Identify all lines below that hold "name" and collect them.

╭──

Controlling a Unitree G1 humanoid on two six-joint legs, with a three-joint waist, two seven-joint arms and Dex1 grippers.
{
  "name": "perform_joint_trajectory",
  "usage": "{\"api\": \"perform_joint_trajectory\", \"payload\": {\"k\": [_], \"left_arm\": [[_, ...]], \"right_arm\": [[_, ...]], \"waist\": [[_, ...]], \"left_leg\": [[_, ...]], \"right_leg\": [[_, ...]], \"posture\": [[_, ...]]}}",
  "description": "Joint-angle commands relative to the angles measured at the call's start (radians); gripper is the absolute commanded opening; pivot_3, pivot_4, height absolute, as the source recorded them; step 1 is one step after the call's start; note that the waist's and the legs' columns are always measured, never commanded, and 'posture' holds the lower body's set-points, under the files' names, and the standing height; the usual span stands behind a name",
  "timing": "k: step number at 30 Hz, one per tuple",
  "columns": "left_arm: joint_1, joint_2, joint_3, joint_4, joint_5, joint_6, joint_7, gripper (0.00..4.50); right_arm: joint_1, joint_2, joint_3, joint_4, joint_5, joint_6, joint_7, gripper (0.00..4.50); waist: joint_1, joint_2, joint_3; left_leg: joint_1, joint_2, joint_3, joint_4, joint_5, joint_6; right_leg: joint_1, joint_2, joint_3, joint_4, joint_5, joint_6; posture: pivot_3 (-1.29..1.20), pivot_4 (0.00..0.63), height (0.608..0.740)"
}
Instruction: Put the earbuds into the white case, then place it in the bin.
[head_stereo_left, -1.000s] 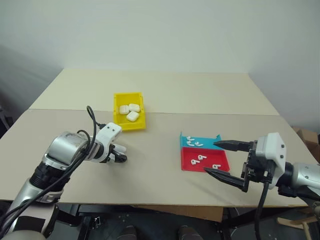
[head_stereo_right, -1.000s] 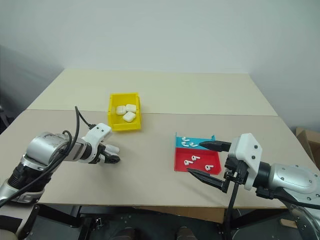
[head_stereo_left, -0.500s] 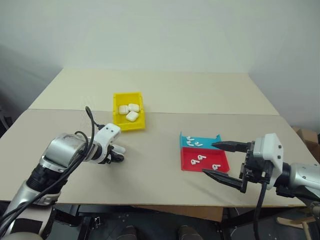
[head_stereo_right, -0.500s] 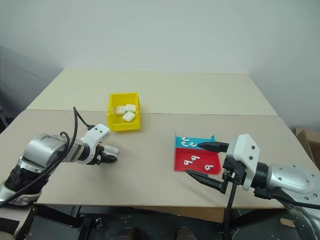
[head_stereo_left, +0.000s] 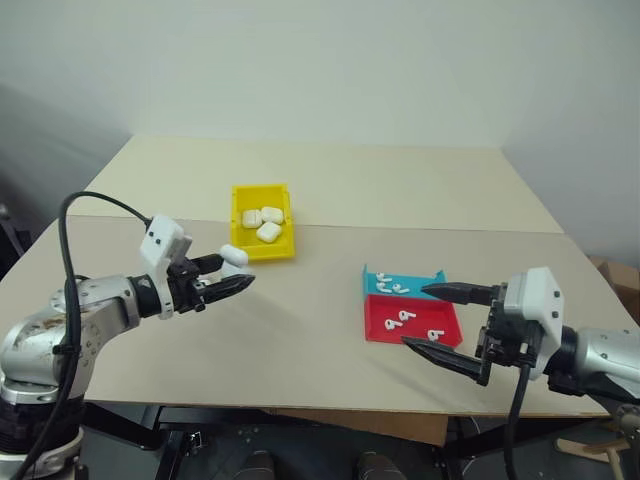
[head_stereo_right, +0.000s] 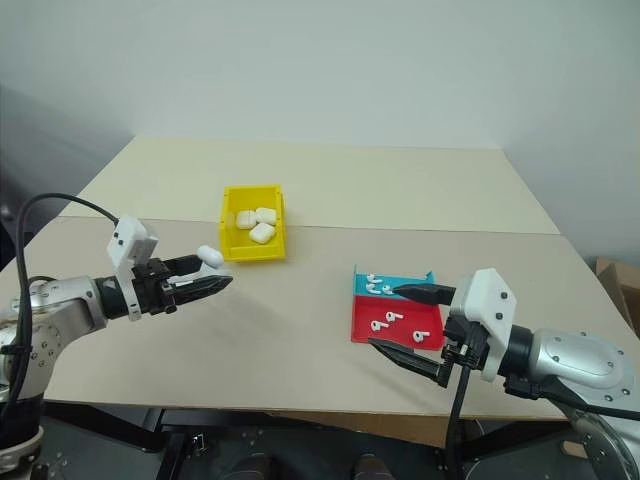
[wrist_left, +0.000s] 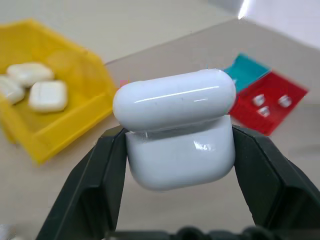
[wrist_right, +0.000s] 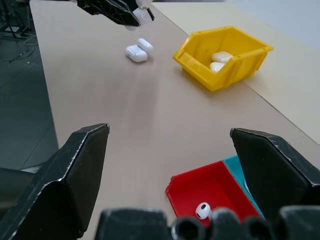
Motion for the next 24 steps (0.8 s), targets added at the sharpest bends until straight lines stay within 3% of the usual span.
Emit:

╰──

_The answer_.
  "name": "perform_joint_trajectory",
  "description": "Joint-angle commands relative to the angles measured at the call's start (radians); gripper is the absolute commanded opening; pivot_3, pivot_4, height absolute, as the source recorded them; step 1 is one step after the call's start; note that the waist's and the legs' columns are always measured, never commanded, and 'posture' holds the lower body's set-points, under the files' names, and the standing height; the usual span stands behind a name",

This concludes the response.